Pueblo y clero firman un año más las tablas en la ceremonia de Las Cabezadas de León

Cada año, el último domingo de abril la ciudad de León acude puntual a agradecer a San Isidoro que acabase con la sequía que en 1158 asoló los campos del reino, un agradecimiento que el pueblo dice que hace voluntariamente mientras que el clero cree que es una obligación.

La ceremonia de Las Cabezadas se ha celebrado esta mañana en el claustro de La Colegiata de San Isidoro y ha terminado, como siempre, en tablas, puesto que ni el síndico municipal, representado en la figura del concejal Javier García-Prieto, ni el capitular, el canónigo Juan Jesús Fernández, han logrado convencer al otro con sus argumentos.

El síndico municipal ha aprovechado su turno de palabra para tratar de convencer sobre el tono voluntario de esta ofrenda, consistente en dos cirios de arroba bien cumplida y dos hachones de cera.

Para ello ha insistido en que al Cabildo, "con tanta defensa del foro se le está poniendo cara de Montoro o de cobrador del frac" y les ha acusado de empeñarse tanto en la defensa de esta obligación que han descuidado una de sus misiones, que es la conservación del patrimonio.

En este sentido, les ha recordado que al propio San Isidoro le falta la cabeza.

"No ha vuelto, no se sabe dónde está su cabeza, tenemos un santo descabezado", ha afirmado.

También ha recordado que al gallo que preside la torre "le faltan los ojos" y que al cáliz de doña Urraca "le robaron algunas piedras".

El capitular le ha respondido que la cabeza del santo no está en León porque el Cabildo "es generoso, le gusta repartir" y que las piedras del considerado como Santo Grial "no las ha robado el clero".

"Le noto nervioso, no sé si es porque le falta algo de fe de lo que viene a defender o porque los leoneses le están recordando que viene aquí con la obligación de ofrecer esos regalos", ha insistido.

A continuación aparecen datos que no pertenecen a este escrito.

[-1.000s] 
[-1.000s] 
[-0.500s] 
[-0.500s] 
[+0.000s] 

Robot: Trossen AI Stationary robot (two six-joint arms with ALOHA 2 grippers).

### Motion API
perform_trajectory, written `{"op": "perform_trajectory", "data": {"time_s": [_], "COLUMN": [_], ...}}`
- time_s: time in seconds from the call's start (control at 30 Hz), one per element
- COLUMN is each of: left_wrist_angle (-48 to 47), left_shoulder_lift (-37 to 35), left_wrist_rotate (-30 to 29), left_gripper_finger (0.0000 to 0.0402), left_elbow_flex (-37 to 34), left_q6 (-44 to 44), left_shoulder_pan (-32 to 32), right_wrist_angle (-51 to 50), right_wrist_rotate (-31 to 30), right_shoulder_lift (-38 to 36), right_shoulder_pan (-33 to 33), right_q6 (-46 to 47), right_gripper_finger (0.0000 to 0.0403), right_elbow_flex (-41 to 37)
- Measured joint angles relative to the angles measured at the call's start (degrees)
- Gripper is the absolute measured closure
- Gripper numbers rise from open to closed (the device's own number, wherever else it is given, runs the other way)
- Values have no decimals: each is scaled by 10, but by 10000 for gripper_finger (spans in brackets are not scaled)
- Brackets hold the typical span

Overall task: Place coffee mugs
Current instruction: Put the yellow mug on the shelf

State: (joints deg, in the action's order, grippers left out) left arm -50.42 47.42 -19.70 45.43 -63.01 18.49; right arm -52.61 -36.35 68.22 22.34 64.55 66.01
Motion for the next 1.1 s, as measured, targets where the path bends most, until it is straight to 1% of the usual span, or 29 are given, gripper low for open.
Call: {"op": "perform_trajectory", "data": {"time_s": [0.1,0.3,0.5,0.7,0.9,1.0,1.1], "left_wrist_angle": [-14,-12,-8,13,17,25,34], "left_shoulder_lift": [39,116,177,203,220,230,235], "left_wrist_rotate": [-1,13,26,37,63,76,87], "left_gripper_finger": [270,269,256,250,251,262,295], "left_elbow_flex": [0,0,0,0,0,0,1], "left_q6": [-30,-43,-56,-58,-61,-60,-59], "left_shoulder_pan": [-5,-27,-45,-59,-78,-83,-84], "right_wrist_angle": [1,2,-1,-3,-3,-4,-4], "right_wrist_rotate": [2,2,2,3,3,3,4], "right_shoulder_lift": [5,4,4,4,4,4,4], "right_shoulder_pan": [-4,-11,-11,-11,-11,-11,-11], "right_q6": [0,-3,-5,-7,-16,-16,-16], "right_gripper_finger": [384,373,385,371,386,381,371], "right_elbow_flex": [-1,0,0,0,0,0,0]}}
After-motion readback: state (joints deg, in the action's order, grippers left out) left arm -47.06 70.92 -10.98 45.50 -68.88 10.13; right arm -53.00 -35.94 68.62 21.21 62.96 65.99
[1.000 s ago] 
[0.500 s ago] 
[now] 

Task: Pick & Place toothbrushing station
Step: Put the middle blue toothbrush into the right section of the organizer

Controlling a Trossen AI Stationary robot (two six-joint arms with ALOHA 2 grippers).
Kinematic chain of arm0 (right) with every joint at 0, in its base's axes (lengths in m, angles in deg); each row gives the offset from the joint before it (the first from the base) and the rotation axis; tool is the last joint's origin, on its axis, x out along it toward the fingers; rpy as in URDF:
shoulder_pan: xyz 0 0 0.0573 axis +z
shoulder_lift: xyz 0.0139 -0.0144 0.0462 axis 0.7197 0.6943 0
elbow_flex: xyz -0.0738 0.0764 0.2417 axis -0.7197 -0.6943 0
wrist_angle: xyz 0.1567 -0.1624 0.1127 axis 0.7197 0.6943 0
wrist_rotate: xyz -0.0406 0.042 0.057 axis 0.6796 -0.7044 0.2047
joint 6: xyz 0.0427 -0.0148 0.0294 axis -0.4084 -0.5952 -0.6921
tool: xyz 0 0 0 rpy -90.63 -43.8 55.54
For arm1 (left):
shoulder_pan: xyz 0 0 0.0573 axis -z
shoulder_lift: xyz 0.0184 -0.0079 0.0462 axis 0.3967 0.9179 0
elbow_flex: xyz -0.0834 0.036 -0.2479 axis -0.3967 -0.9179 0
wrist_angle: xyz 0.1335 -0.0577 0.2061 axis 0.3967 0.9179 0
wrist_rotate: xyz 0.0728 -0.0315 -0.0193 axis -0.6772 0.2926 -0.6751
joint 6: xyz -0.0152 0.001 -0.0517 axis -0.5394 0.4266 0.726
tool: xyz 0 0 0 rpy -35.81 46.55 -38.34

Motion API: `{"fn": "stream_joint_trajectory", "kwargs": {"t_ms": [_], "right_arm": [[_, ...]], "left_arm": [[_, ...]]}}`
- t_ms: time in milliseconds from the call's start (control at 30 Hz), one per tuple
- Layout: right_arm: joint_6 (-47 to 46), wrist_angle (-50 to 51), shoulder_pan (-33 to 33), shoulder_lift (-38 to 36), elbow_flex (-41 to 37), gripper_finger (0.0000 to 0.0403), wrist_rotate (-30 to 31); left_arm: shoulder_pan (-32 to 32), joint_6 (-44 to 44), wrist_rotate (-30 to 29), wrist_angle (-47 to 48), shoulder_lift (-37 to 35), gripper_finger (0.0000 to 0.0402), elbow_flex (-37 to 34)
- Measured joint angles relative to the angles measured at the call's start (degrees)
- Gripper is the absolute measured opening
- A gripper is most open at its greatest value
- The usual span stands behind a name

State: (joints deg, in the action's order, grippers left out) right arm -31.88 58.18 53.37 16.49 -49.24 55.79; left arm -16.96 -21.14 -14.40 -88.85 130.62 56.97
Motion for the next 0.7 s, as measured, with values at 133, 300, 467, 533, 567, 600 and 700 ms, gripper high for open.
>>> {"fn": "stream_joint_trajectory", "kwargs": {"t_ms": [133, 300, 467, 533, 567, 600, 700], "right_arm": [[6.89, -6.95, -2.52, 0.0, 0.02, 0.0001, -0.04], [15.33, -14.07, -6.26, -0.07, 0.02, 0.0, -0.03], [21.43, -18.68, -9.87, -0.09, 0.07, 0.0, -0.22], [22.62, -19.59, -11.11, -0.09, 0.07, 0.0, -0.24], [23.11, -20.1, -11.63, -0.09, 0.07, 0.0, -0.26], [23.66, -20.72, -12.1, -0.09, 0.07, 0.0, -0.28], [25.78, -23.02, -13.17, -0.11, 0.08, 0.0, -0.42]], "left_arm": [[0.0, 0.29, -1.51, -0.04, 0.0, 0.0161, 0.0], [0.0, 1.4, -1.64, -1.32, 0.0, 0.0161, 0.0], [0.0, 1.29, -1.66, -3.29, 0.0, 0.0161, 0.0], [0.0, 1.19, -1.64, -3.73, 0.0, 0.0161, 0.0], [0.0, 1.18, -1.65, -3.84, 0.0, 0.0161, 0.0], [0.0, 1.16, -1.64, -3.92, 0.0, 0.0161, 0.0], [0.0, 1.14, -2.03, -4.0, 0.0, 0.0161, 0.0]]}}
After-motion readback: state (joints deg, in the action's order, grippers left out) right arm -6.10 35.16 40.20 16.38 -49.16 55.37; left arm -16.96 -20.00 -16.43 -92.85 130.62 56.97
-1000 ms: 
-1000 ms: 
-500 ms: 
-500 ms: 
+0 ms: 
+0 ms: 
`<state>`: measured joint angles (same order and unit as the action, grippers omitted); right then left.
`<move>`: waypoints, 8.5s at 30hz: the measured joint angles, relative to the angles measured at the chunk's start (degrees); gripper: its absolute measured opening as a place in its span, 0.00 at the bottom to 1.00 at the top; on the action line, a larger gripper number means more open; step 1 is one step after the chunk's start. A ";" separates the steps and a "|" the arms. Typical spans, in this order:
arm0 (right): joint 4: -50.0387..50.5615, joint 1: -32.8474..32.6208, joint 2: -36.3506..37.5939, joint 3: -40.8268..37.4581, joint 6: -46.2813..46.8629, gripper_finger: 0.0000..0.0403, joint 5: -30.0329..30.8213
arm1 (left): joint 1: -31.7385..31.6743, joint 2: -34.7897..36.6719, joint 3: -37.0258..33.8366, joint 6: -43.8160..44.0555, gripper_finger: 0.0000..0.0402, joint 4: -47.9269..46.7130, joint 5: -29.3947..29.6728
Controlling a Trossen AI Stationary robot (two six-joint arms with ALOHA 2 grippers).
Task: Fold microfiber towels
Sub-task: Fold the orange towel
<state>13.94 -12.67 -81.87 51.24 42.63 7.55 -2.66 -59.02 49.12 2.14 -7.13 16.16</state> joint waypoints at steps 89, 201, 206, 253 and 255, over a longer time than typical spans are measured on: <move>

Fue en el año 1158 cuando una sequía asoló los campos del Reino de León, que en aquel momento se encontraba en su época de mayor esplendor.

El pueblo, bajo el reinado de Fernando II, decidió sacar en procesión las reliquias de San Isidoro, al ver que las rogativas precedentes no habían dado resultado a la hora de solventar esa sequía.

El cortejo se dirigió hacia el monte de San Isidro y al llegar a Trobajo del Camino aparecieron nubes negras que descargaron lluvia con tanta fuerza que transformaron la tierra en barro y provocaron que las andas que portaban la urna con las reliquias se atollasen.

Era imposible moverlas por mucho que lo intentaron los fornidos jóvenes que formaban parte de la procesión y la reina doña Sancha, tía de Fernando II, y otras damas oraron y ayunaron durante tres días. Fue después cuando cuatro niños de apenas diez años de edad lograron sacar las andas sin dificultad alguna.

Desde ese momento el pueblo de León acude a honrar a San Isidoro.